▶ [EXERCISE BRIEF] Look below for the line that contains "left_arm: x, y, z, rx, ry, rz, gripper", then copy it and each following line exactly, through and including the line that contains "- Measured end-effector".

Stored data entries
::::::

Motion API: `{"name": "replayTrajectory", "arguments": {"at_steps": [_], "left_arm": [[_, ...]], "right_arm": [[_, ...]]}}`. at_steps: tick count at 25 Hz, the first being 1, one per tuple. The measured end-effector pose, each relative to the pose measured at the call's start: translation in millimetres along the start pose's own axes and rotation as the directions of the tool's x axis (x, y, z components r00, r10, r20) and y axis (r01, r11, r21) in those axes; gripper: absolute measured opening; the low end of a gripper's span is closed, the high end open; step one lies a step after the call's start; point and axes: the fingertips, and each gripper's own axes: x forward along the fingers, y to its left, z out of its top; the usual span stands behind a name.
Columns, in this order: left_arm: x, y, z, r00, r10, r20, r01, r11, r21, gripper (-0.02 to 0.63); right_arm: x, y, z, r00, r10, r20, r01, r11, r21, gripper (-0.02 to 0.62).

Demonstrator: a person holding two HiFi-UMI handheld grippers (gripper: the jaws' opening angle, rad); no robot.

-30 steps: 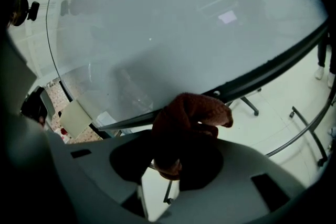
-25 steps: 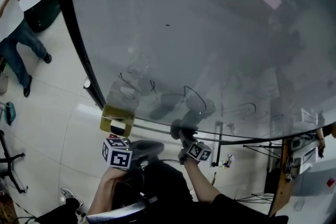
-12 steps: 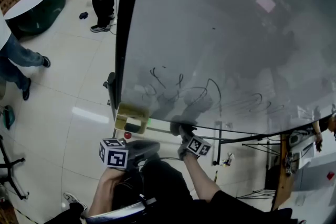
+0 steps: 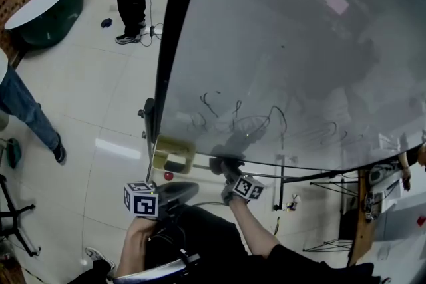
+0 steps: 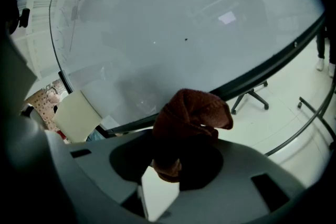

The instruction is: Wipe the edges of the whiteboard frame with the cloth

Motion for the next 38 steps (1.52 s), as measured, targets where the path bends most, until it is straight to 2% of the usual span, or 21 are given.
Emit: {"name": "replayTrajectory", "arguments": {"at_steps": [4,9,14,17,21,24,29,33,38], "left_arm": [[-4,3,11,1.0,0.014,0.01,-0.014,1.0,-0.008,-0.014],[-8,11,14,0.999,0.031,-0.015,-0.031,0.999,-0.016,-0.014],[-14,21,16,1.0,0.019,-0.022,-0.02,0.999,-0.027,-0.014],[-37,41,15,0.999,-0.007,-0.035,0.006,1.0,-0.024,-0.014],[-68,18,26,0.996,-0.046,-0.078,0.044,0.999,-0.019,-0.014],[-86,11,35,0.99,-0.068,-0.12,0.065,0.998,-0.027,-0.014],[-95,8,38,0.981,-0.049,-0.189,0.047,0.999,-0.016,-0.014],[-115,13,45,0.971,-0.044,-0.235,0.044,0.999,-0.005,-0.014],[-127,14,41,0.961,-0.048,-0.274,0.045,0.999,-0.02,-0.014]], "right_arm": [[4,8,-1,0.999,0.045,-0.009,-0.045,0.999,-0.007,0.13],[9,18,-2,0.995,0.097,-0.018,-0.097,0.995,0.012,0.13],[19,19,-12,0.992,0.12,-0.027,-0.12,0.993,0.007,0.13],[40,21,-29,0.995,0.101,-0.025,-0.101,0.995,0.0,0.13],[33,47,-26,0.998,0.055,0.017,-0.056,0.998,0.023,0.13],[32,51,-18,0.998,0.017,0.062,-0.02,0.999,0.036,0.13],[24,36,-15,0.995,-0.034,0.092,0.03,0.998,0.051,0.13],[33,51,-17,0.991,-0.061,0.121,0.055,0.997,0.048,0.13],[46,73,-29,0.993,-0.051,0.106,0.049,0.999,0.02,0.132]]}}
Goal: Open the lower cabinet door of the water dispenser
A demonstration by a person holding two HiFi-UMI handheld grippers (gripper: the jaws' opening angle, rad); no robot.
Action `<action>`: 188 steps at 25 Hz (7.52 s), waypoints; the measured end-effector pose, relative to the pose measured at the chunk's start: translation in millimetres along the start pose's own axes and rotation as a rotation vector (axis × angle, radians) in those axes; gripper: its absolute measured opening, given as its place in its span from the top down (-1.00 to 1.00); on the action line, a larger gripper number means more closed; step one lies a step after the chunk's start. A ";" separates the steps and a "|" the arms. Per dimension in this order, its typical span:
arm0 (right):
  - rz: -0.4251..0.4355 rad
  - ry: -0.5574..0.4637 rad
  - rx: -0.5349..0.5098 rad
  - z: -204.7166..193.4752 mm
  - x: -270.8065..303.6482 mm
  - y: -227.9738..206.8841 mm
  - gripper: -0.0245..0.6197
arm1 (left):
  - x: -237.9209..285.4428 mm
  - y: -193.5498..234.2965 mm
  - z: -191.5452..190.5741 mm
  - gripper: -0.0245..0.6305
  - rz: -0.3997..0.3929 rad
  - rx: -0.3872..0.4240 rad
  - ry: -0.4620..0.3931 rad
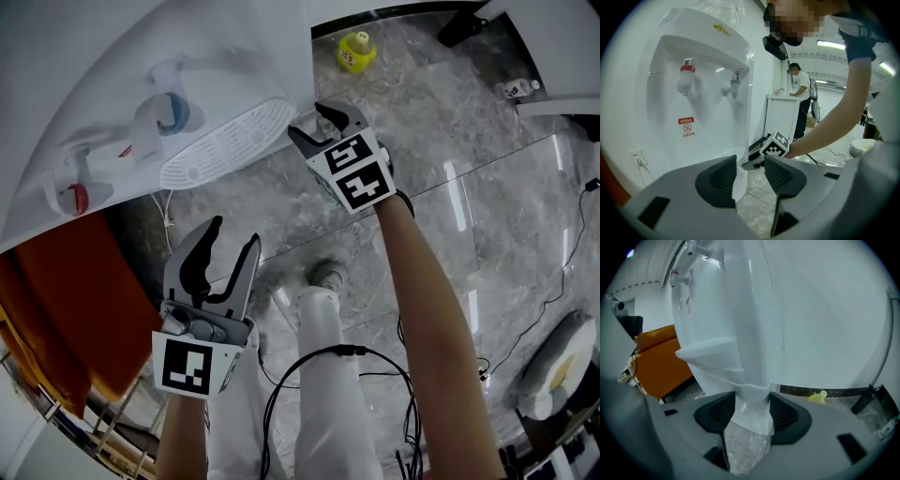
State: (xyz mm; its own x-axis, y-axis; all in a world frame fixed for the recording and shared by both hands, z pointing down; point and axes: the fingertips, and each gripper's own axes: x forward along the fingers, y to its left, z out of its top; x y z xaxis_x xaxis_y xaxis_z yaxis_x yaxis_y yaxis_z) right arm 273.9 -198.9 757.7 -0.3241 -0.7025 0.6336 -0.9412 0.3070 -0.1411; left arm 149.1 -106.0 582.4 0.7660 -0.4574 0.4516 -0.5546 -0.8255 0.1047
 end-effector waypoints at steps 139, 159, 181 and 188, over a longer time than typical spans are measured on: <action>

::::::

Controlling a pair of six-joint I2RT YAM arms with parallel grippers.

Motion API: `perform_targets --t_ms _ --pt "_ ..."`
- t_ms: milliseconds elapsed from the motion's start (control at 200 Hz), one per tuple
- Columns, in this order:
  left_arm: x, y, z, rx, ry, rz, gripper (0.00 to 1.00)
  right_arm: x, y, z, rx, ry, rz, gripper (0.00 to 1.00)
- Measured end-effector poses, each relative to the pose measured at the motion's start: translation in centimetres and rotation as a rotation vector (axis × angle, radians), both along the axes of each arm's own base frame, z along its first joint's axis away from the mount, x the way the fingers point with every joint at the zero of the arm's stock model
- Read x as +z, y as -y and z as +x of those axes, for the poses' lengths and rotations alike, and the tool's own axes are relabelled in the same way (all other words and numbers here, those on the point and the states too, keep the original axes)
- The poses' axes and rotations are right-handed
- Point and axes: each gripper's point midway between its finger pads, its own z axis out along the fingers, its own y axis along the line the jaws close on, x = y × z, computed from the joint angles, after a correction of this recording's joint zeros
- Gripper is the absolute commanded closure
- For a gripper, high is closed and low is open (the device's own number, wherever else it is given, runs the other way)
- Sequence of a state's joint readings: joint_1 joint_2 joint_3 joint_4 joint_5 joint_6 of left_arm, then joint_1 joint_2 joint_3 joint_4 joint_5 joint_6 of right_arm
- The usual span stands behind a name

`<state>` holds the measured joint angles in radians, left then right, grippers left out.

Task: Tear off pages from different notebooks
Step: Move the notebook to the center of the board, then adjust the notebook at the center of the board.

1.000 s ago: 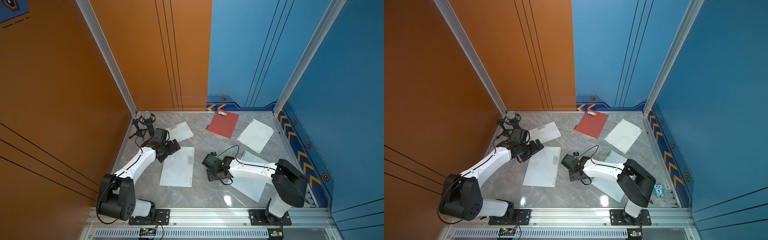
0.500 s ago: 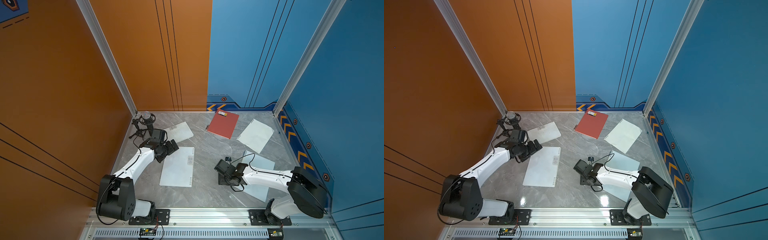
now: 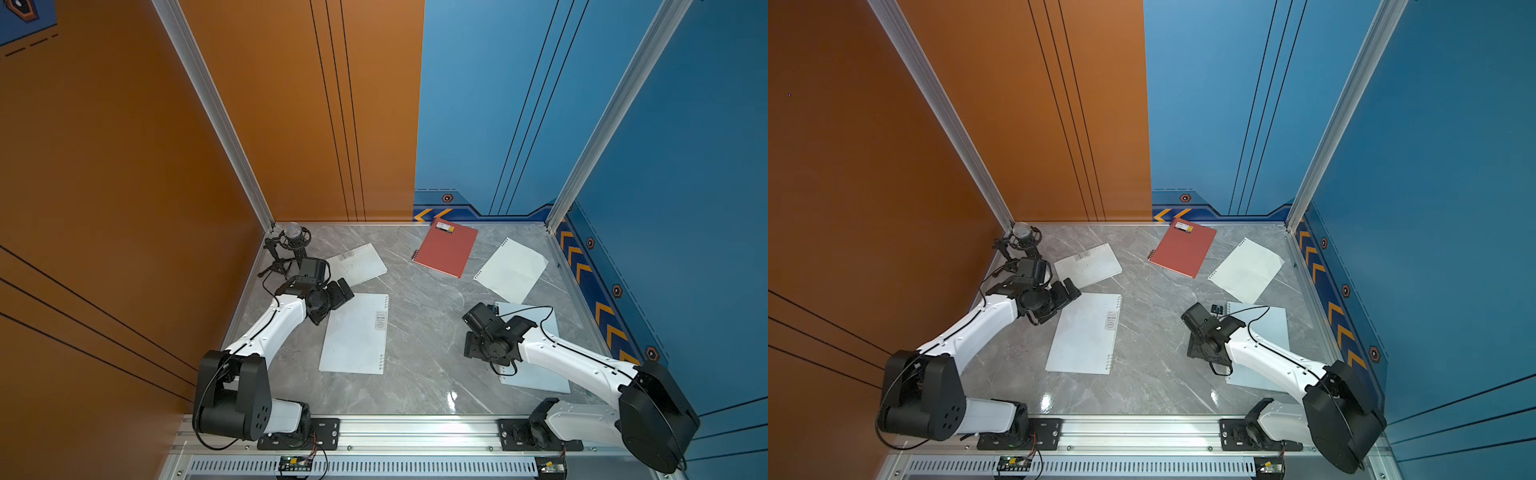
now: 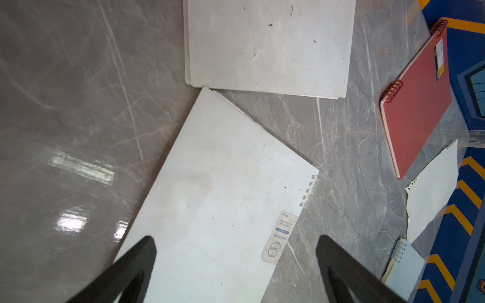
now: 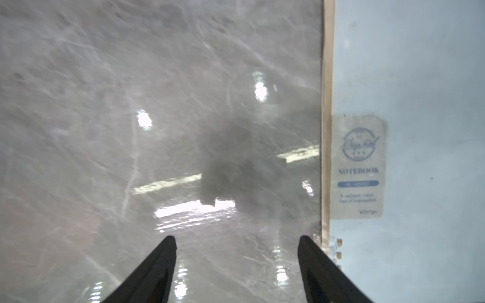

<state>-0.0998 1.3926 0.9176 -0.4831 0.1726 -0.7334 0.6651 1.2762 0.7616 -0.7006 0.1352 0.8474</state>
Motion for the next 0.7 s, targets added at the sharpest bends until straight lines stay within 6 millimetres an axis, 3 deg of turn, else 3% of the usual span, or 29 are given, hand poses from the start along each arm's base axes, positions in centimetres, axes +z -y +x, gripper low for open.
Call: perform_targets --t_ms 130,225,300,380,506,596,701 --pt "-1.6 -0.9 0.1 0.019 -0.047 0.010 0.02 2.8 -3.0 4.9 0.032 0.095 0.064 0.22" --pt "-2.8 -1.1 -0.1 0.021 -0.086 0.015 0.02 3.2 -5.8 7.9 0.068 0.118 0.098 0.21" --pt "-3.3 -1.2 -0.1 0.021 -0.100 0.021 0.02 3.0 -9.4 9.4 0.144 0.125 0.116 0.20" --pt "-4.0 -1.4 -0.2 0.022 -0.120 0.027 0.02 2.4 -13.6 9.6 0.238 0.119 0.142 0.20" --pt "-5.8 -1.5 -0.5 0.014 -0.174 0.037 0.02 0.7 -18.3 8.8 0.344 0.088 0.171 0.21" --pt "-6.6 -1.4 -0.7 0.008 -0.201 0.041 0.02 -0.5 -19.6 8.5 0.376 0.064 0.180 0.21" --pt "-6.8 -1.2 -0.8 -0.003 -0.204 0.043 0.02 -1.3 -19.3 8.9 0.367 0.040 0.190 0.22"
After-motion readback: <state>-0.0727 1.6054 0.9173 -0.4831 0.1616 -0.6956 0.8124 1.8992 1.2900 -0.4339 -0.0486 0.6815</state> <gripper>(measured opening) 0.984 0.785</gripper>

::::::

▶ [RESULT OF THIS EXERCISE]
  left_arm: x, y, z, rx, ry, rz, gripper (0.00 to 1.00)
  right_arm: x, y, z, rx, ry, rz, gripper (0.00 to 1.00)
- Measured end-effector poses, each relative to the pose measured at the motion's start: translation in centimetres and rotation as a rotation vector (axis × angle, radians), both along the axes of each arm's own base frame, z along its first joint's axis away from the mount, x the way the fingers point with every joint at the zero of the arm's stock model

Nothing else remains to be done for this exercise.